There's too much wrong-headed commentary about immigration to bother with most of it, but the op-ed in today's Washington Post by the last two heads of the INS is worth comment, both because of the venue and the particular myths its authors purvey.

The first half is about the Arizona law specifically, most of it a rehash of the Obama Justice Department's lawsuit (the first hearing on which was today). The only thing that struck me was the apparent claim that states may not do anything on immigration without "specific delegation" from the feds. I'm no lawyer, but this would seem to be the opposite of the claim that states have been affirmatively preempted from enforcing immigration laws — a false claim, to be sure, but a different one. In other words, states either have wide latitude in helping enforce federal immigration laws, except where they are specifically prohibited by Congress from doing so, or they have absolutely no right to get involved in any way in immigration enforcement, except where specifically permitted to do so.

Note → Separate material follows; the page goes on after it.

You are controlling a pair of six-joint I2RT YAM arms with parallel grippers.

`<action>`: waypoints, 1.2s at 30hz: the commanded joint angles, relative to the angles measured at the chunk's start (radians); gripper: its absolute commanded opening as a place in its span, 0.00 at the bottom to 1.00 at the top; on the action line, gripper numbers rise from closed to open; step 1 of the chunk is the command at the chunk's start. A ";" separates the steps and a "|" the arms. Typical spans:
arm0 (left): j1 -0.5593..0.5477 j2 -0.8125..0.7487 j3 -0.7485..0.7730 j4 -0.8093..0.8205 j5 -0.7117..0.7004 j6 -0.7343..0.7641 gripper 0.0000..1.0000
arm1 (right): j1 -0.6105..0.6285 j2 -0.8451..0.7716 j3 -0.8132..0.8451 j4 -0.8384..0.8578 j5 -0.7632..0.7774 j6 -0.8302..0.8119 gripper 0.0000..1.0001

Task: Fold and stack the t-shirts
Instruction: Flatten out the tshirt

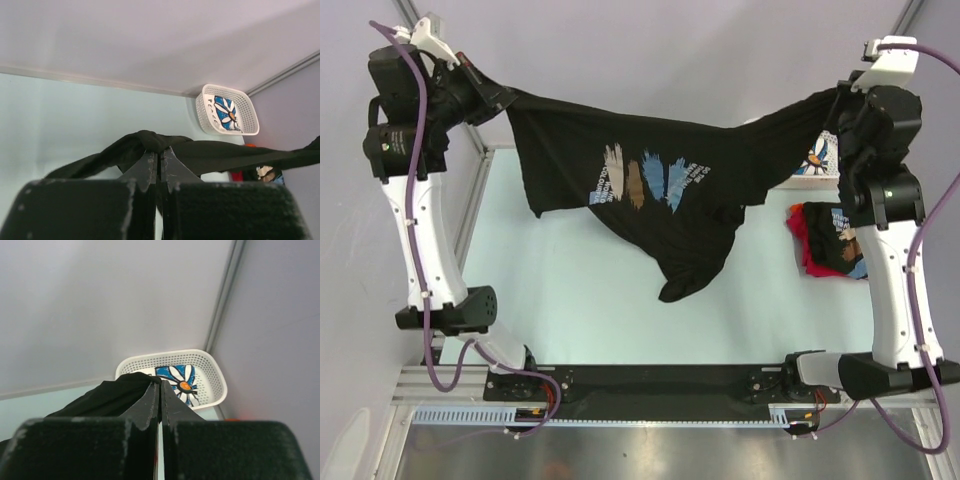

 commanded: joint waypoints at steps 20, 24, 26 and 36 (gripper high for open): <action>0.019 0.294 0.262 0.455 -0.153 -0.067 0.00 | 0.019 0.601 0.559 0.204 0.050 -0.035 0.00; 0.036 0.238 0.281 0.513 -0.125 -0.088 0.00 | 0.043 0.561 0.599 0.281 0.050 -0.062 0.00; 0.039 0.219 0.293 0.529 -0.113 -0.093 0.00 | 0.068 0.532 0.599 0.312 0.047 -0.099 0.00; 0.049 0.134 0.235 0.539 0.003 -0.141 0.00 | 0.148 0.278 0.403 0.383 0.085 -0.216 0.00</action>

But it's the second half of the piece that includes two dubious claims that underlie much of the debate over illegal immigration. First this:

The most important fact driving the Arizona action is a question: Why are an estimated 11 million people in this country illegally? . . . The simple answer is that our immigration laws provide inadequate legal avenues to enter the United States for employment purposes at levels that our economy demands.

Well, I don't doubt that's the simple answer at the Migration Policy Institute, the high-immigration think tank where both Meissner and Ziglar are fellows. But the correct answer to why 11 million people came here illegally is that they can get away with it. It's simply foolish to imagine that at any given time there's a fixed demand for foreign labor, which would come here legally if only we'd permit it, thus eliminating virtually all illegal immigration. If we were to double or triple legal immigration tomorrow, within a couple of years (if that) the demand would again outstrip supply and open-borders people would again bemoan our "inadequate legal avenues" for the admission of peasant labor from abroad.

The second myth:

Tightening border controls, while essential, has exacerbated the problem. Today, our borders are more secure than ever — so those here illegally stay because re-entry is perilous.

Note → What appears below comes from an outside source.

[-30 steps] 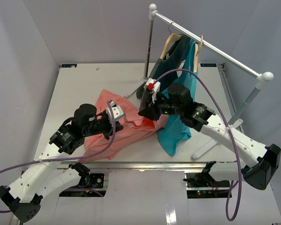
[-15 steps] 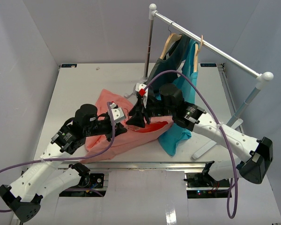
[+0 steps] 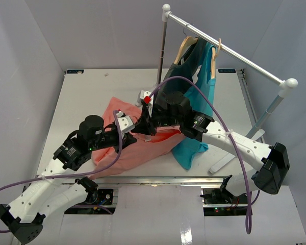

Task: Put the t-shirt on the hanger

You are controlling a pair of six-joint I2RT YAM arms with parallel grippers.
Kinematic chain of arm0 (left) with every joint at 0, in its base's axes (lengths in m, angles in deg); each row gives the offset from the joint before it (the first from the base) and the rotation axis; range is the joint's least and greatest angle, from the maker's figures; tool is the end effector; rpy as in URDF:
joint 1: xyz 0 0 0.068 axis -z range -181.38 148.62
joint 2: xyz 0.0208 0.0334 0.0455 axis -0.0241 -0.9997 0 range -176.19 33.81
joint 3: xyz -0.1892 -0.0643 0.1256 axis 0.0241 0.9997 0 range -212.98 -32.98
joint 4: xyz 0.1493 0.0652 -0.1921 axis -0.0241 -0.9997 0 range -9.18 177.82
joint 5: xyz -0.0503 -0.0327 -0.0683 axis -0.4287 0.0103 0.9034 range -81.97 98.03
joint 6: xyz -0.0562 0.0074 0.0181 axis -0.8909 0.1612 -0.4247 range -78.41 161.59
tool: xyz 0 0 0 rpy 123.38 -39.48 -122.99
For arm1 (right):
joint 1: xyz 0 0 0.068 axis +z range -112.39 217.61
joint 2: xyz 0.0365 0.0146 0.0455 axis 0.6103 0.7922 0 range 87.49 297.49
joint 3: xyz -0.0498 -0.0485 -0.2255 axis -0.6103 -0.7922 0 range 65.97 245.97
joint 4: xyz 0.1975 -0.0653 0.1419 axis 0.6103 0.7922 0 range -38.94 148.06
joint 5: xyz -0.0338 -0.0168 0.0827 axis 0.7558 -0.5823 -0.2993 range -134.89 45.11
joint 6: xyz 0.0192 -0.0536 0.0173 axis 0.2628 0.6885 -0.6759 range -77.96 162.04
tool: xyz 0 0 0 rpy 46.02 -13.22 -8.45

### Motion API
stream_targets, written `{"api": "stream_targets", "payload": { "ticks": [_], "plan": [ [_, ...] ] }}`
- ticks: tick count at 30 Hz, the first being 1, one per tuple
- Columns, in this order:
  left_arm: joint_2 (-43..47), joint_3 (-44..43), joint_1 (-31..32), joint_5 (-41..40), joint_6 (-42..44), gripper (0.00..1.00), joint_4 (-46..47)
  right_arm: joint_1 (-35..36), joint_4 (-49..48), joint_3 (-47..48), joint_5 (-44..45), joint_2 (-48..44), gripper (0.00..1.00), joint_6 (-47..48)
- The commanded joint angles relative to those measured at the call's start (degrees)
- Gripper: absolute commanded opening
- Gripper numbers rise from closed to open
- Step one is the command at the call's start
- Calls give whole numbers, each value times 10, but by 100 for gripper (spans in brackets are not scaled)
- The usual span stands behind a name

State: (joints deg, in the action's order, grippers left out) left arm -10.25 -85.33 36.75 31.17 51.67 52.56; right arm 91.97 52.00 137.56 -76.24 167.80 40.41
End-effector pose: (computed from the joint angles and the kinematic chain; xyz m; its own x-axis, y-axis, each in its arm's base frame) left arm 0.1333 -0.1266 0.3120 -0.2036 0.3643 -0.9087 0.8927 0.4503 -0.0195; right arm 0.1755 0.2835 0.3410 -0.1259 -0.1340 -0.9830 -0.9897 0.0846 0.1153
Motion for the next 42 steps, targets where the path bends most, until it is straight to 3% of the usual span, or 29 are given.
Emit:
{"api": "stream_targets", "payload": {
  "ticks": [1,7,15,30,36,42],
  "plan": [
    [61,-10,0,-95,-61,0,-44,-14,-17,36,60,-19,8,7],
    [93,-37,0,-142,-86,12,-74,-14,30,53,81,-28,8,14],
    [90,-58,-1,-157,-92,15,-106,-16,57,75,79,-29,8,37],
    [89,-84,0,-180,-80,42,-130,-57,116,122,90,-20,8,49],
    [86,-81,-1,-199,-69,46,-123,-57,154,168,88,-9,8,51],
    [86,-78,0,-272,-72,46,-139,-57,186,219,102,-13,8,51]
  ]
}}
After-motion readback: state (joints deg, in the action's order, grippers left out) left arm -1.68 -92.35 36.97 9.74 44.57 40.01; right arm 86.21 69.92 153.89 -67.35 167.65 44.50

The open-borders folks delight in making this point: Border controls increase illegal immigration! You obscurantist gun-clingers are making the problem worse! Here's how I described it in congressional testimony a few years back:

The story line goes like this: Illegal aliens — Mexican illegals, in particular — had been happily coming and going across the border since time immemorial, never even entertaining the idea of remaining permanently in the United States. "Circular migration" is how such a process is described by scholars. Then, increased border enforcement — the additional agents and fencing authorized by Congress in 1996, as well as new tactics already being implemented by the Border Patrol — made it more difficult and expensive to cross the border, interrupting the "circularity" of the flow by forcing illegals to stay here, so they wouldn't get caught up in the dragnet the next time they left and tried to return. In other words, the claim is that border enforcement causes illegal immigration.

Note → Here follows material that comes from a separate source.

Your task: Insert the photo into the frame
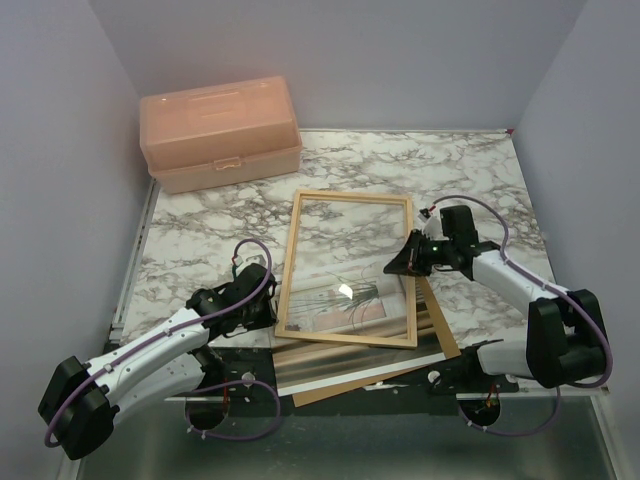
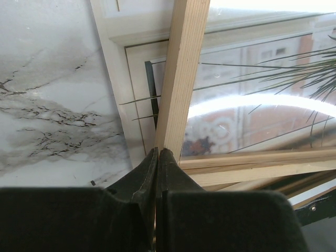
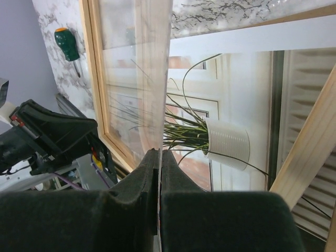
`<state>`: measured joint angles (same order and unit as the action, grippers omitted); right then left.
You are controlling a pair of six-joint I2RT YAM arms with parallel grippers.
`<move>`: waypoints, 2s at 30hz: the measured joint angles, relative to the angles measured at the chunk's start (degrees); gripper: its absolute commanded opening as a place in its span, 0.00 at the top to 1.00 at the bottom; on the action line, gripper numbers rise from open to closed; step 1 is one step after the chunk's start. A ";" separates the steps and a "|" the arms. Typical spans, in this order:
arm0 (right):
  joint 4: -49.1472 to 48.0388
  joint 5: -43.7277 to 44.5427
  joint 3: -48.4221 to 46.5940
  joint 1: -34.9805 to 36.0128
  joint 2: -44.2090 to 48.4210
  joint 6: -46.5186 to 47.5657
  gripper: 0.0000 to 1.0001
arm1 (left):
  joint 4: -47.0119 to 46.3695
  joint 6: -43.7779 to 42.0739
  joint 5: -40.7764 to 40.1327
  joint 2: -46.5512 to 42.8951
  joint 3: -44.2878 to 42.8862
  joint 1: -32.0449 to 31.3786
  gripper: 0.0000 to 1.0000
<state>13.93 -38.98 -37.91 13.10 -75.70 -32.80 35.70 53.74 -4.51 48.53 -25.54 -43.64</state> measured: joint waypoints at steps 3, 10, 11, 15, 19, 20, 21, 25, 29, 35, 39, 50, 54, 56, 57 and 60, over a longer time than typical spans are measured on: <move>-1.36 0.24 1.20 0.00 0.00 -1.25 0.99 | -0.02 0.00 -0.02 0.00 0.00 0.00 0.95; -5.03 0.68 4.79 -0.20 0.74 -4.28 0.99 | 0.13 -0.33 -0.02 -0.02 0.00 0.00 0.95; -5.18 0.76 4.94 -0.20 1.03 -4.63 0.99 | 0.13 -0.35 -0.02 -0.02 0.00 0.00 0.95; -5.64 0.74 5.01 -0.20 2.86 -5.35 0.99 | 0.07 -0.37 -0.02 -0.02 0.00 0.00 0.95; -7.39 0.59 5.01 -0.15 4.24 -6.40 0.99 | -0.04 -0.37 -0.02 0.00 0.00 0.00 0.97; -7.85 0.59 5.01 -0.15 4.46 -6.71 0.99 | -0.11 -0.37 -0.02 0.00 -0.02 0.00 0.98; -8.33 0.57 4.98 -0.11 4.61 -6.93 0.99 | -0.20 -0.39 -0.02 0.00 0.00 0.00 0.98; -10.16 0.42 4.98 -0.04 4.76 -7.96 0.99 | -0.37 -0.39 -0.02 0.00 0.00 0.00 0.98; -12.35 -0.31 5.05 -0.07 4.20 -8.76 0.99 | -0.44 -0.42 -0.02 0.02 0.00 0.00 0.98; -13.79 -0.66 6.40 -0.07 3.52 -8.72 0.97 | -0.44 -0.50 -0.04 0.02 0.00 0.00 0.98; -13.40 -0.83 6.47 -0.09 2.19 -7.37 0.96 | -0.42 -0.57 -0.04 0.02 -0.02 -0.02 0.98; -8.31 -0.96 3.48 -0.20 -0.79 -3.19 0.85 | -0.37 -0.59 -0.44 0.02 -0.02 -0.37 0.98; -8.55 -1.88 3.48 -0.20 -0.63 -3.72 0.82 | -0.37 -0.59 -0.44 0.02 0.00 -0.39 0.98; -9.35 -2.71 3.58 -0.20 -0.20 -4.70 0.81 | -0.37 -0.59 -0.44 0.02 -0.02 -0.39 0.98; -10.08 -3.15 3.76 -0.20 0.13 -5.22 0.81 | -0.37 -0.59 -0.46 0.02 0.00 -0.46 0.99; -12.74 -4.72 4.33 -0.20 1.09 -6.93 0.81 | -0.37 -0.59 -0.66 0.02 0.00 -0.66 0.98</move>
<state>1.19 -43.70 -33.58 12.91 -74.61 -39.72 35.33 53.15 -5.17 48.56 -25.54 -44.29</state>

But the data show no such thing. Noted Princeton sociologist Doug Massey is the originator of this line of argument, which he has spread quite widely (including for the libertarian Cato Institute, which is ironic since Massey is also author of Return of the "L" Word: A Liberal Vision for the New Century). But Massey's findings simply don't support his conclusions. Here is his testimony from the same congressional hearing, and Figure 7 on p. 24 is the foundation of this idea that enforcement is causing increased permanent illegal settlement by interrupting back-and-forth migration:


The graph shows that the proportion of Mexicans who migrate seasonally has been dropping pretty steadily since Massey started collecting data in 1980 (when it was already less than half — i.e. even then, most illegals settled permanently). But "steadily" is the key; the new enforcement measures that Massey and Meissner and Ziglar point to as the cause of this trend don't have anything to do with it. Instead, what we've been seeing for three decades is the same thing as in every other country during economic modernization — the movement of excess peasantry off the land and into the cities. But because of our lax immigration policies, they've been moving to our cities rather than their own. And only through genuine immigration enforcement — both at the border and the interior — and reductions in the future legal immigration that serves as the catalyst for illegal immigration can we interrupt that process.